The travel organization forecast 94.4 million car trips over the winter holiday season. Last year, the total was 94 million.
The increase is small but significant, said Jennifer Cook, spokeswoman for AAA Washington, which is headquartered in Bellevue.
The Auto Club based its projection on a survey taken last month, in which drivers were asked about their travel plans for the period from Dec. 21 to Jan. 1.
Despite the high volume, there's more breathing room than the Thanksgiving travel period or other holiday weekends.
"It isn't like Thanksgiving, when everybody is on the road at the same time, from Thursday to Sunday," Cook said.
People are expected to put an average of 805 miles on their cars, up 45 miles from last year's 760.
Drivers not only shop and visit friends and family, but visit local attractions such as the Warm Beach Camp's Lights of Christmas.
"It's the biggest one in Snohomish County, near Stanwood," Cook said.
The state Department of Transportation has a webpage, www.wsdot.com/traffic, with up to date travel conditions.
More travelers are choosing to drive rather than fly, she said. That's why airfares are down an average of $5, she said.
"People tend to drive more when the (cost of) gas goes down," Cook said.
Car trouble in cold and wet weather is common. The Auto Club helps an average of 15,400 drivers on roadsides during the holidays, she said.
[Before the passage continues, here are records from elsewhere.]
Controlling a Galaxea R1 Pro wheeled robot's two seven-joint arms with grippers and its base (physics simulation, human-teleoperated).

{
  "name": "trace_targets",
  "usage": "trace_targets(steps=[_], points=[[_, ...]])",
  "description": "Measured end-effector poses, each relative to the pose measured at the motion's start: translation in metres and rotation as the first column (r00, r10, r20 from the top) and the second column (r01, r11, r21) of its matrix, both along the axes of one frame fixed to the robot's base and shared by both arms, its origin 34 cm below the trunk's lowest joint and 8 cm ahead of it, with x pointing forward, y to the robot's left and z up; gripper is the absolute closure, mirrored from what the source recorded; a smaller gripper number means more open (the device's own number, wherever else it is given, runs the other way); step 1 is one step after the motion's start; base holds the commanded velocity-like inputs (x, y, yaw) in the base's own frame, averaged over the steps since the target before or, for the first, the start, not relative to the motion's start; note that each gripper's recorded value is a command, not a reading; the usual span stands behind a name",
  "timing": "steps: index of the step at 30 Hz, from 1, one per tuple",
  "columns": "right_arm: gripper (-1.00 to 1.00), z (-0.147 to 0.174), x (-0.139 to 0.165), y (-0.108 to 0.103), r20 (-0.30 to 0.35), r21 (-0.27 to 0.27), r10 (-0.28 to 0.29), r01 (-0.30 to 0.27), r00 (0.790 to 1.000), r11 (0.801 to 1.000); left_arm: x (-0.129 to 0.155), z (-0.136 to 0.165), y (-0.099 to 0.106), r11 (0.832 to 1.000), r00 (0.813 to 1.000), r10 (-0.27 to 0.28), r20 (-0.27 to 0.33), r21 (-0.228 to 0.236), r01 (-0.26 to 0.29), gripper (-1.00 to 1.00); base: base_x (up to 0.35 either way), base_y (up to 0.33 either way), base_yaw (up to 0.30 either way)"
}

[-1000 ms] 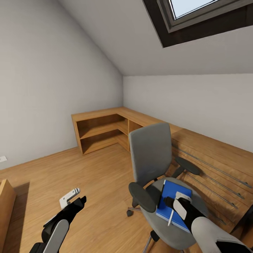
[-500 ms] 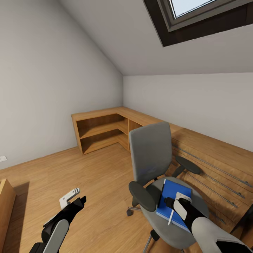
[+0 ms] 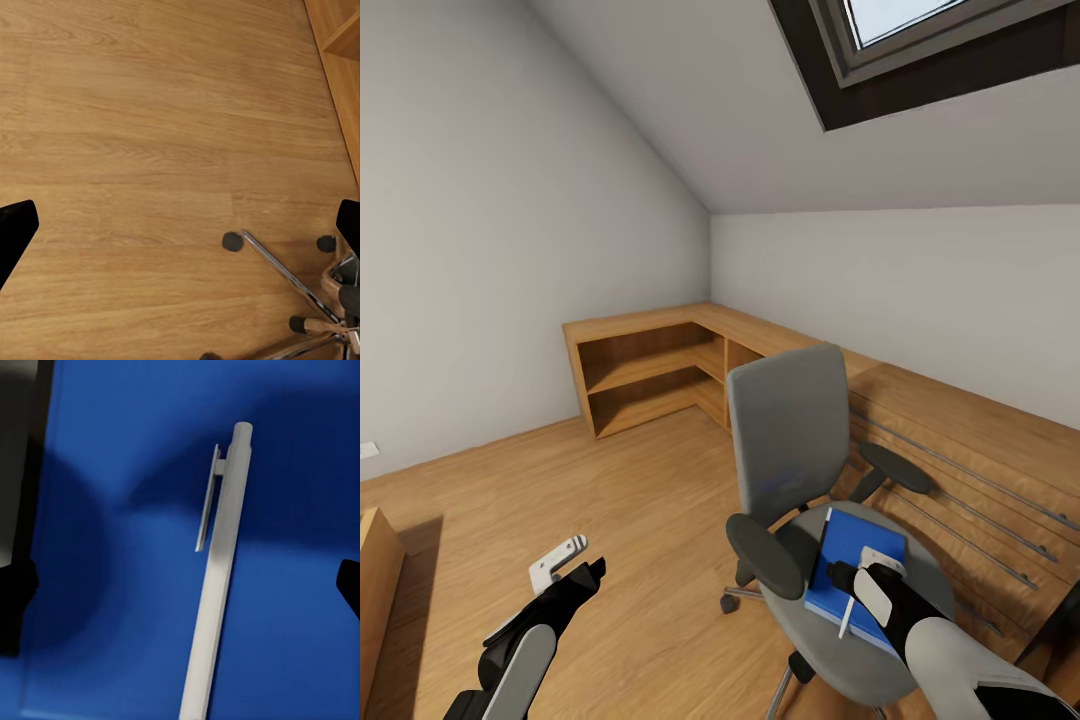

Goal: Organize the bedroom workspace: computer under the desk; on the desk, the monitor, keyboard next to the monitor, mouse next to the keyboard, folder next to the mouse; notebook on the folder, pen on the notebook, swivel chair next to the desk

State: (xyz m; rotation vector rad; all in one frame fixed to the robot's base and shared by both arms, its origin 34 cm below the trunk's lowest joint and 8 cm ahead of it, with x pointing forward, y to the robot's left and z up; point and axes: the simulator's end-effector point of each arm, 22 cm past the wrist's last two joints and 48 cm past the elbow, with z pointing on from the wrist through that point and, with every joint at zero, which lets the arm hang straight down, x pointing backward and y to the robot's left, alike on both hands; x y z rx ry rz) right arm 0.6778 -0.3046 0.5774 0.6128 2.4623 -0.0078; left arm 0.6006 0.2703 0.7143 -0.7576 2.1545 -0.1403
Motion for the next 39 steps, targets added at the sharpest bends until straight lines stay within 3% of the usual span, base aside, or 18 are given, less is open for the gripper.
trace_targets(steps=[16, 39], points=[[-1.00, -0.019, -0.002, 0.000, 0.000, 0.000, 0.000, 0.000, 1.000, 1.000, -0.002, -0.019, 0.000, 1.000, 1.000, 0.000, 0.000, 0.000, 0.000, -1.00, 0.000, 0.000, 0.000], [-1.00, -0.019, -0.003, 0.000, -0.001, -0.004, -0.001, 0.001, 1.000, 1.000, -0.002, -0.019, 0.001, 1.000, 1.000, 0.001, 0.001, 0.001, -0.001, -1.00, 0.000, 0.000, 0.000]])
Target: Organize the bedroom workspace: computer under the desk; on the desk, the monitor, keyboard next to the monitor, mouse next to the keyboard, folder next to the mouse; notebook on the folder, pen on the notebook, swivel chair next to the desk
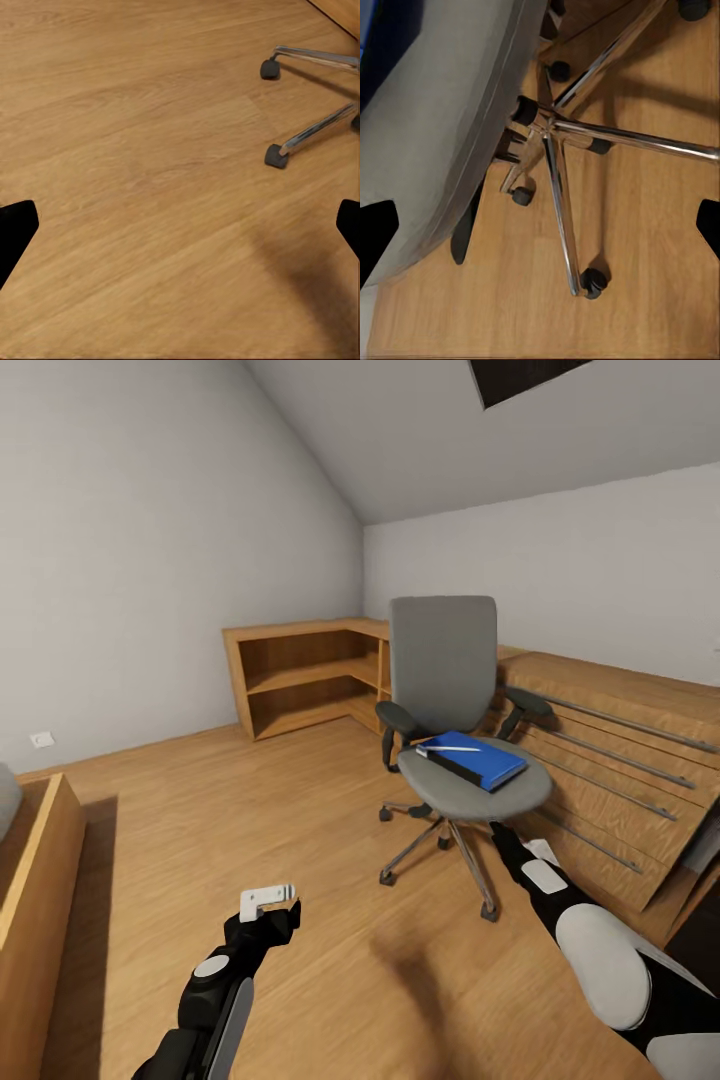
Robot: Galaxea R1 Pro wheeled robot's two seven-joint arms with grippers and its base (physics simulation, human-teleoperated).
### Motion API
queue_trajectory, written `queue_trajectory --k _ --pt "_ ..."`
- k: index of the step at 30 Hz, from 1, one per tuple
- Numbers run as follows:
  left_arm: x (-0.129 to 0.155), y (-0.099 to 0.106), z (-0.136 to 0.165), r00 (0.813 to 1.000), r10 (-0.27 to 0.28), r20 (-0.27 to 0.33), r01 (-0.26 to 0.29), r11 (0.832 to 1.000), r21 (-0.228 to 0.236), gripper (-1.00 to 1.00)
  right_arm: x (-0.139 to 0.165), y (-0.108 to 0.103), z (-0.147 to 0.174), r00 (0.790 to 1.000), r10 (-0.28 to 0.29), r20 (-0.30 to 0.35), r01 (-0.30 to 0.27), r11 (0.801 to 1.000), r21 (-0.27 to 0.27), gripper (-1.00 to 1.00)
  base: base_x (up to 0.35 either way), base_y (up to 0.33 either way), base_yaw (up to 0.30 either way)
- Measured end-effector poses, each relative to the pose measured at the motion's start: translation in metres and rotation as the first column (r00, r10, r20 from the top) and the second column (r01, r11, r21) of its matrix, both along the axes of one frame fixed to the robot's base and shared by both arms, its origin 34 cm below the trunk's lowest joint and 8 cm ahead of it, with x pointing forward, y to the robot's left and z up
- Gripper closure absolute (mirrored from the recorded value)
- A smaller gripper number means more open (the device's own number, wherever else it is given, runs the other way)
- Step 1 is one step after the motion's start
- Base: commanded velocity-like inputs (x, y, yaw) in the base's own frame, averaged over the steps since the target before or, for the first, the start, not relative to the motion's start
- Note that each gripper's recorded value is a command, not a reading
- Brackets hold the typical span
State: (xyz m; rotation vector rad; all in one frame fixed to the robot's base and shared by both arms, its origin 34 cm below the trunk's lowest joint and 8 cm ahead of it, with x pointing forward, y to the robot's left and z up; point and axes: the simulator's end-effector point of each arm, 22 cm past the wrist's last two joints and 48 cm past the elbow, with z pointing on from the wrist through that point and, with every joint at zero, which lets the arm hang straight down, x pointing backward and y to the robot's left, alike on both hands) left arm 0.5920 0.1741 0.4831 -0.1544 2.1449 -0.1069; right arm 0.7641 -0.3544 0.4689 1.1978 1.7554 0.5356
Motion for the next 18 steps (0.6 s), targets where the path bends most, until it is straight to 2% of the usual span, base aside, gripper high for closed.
queue_trajectory --k 5,12,13,15,16,18 --pt "0.0 0.0 0.0 1.0 0.0 0.001 0.0 1.0 0.0 -1.0 0.0 0.003 -0.001 1.0 0.005 -0.002 -0.005 1.0 0.001 -1.0 -0.156 0.0 0.0" --pt "0.0 0.003 0.005 1.0 0.006 0.011 -0.006 1.0 0.002 -1.0 0.0 0.013 0.003 1.0 0.022 0.001 -0.022 1.0 -0.003 -1.0 -0.032 0.0 0.0" --pt "0.0 0.004 0.005 1.0 0.007 0.009 -0.007 1.0 0.003 -1.0 0.001 0.048 0.001 0.992 0.122 -0.023 -0.123 0.988 -0.091 -1.0 -0.001 0.0 0.0" --pt "-0.001 0.003 0.006 1.0 0.005 0.009 -0.005 1.0 0.003 -1.0 -0.007 0.06 -0.007 0.976 0.204 -0.072 -0.215 0.953 -0.213 -1.0 0.0 0.0 0.0" --pt "-0.005 0.001 -0.004 1.0 -0.001 -0.014 0.001 1.0 0.005 -1.0 -0.028 0.071 -0.035 0.945 0.288 -0.158 -0.327 0.872 -0.364 -1.0 0.0 0.0 0.0" --pt "-0.005 0.0 -0.003 1.0 -0.003 -0.018 0.003 1.0 0.004 -1.0 -0.049 0.08 -0.057 0.928 0.316 -0.196 -0.371 0.827 -0.423 -1.0 0.0 0.0 0.0"
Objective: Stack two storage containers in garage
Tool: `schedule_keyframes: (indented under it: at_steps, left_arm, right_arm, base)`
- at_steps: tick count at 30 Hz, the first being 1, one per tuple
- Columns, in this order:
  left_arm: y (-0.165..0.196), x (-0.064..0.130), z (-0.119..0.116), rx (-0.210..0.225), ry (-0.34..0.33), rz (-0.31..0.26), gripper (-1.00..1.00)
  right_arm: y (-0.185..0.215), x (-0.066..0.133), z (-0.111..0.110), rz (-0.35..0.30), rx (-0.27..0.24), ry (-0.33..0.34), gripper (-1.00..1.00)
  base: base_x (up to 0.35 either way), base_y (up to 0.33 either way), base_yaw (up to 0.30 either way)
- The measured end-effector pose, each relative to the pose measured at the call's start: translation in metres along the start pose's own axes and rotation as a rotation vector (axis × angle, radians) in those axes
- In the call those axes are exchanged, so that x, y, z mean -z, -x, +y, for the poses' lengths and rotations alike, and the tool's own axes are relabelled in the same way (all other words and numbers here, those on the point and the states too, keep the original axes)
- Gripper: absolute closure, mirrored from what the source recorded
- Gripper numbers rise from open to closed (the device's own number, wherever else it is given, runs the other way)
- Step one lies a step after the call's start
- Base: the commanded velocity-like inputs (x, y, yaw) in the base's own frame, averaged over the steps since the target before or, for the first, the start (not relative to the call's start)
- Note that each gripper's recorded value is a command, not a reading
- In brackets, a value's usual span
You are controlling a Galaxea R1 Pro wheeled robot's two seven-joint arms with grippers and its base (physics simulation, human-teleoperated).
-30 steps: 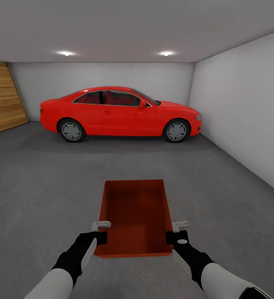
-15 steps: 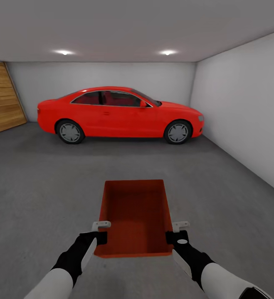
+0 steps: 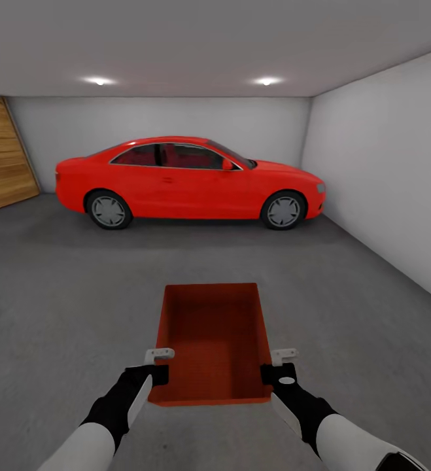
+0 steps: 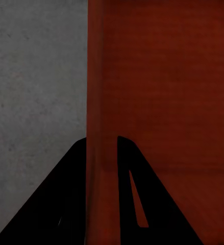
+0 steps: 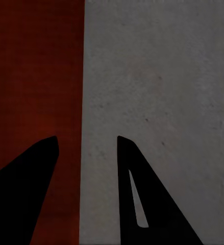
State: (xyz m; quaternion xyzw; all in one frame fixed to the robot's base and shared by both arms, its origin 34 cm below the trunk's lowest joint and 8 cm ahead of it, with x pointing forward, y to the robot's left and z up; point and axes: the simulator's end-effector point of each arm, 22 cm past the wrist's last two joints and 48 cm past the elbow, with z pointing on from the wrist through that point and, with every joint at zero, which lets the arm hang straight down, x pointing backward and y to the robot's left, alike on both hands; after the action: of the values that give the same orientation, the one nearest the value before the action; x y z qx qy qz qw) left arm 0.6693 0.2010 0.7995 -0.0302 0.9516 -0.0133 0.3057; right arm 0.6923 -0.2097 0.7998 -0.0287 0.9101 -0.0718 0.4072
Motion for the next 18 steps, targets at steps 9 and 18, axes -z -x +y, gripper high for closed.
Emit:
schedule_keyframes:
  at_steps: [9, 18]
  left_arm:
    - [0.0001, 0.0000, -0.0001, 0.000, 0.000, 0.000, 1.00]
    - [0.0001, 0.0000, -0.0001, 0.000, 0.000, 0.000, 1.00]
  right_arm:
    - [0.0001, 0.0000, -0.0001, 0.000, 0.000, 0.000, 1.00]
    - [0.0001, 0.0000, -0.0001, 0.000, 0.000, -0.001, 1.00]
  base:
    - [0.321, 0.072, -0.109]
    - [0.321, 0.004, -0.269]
During the recent cold snap, 25 percent of assistance calls were for dead batteries.
Flat tires, lockouts and broken car keys are among other common requests for help.
Drivers should carry a winter driving kit that includes blankets and warm clothing, jumper cables, abrasive material such as sand or cat litter (or traction mats and a small shovel), ice/snow scraper and tire chains, Cook said.
State Trooper Inci Yarkut advises drivers to stay home in bad weather if they don't need to go out.
"We always say 'slow down, take your time,'" she said.
She cautioned holiday revelers who have been drinking to take a cab home or sleep over.
Police patrols are out in force looking to get intoxicated drivers off the road.
"You can definitely expect to see the police everywhere," on city roads as well as freeways, Yarkut said.
"There are places I would rather spend my holiday season than jail," she said. "It is not a place you want to go back."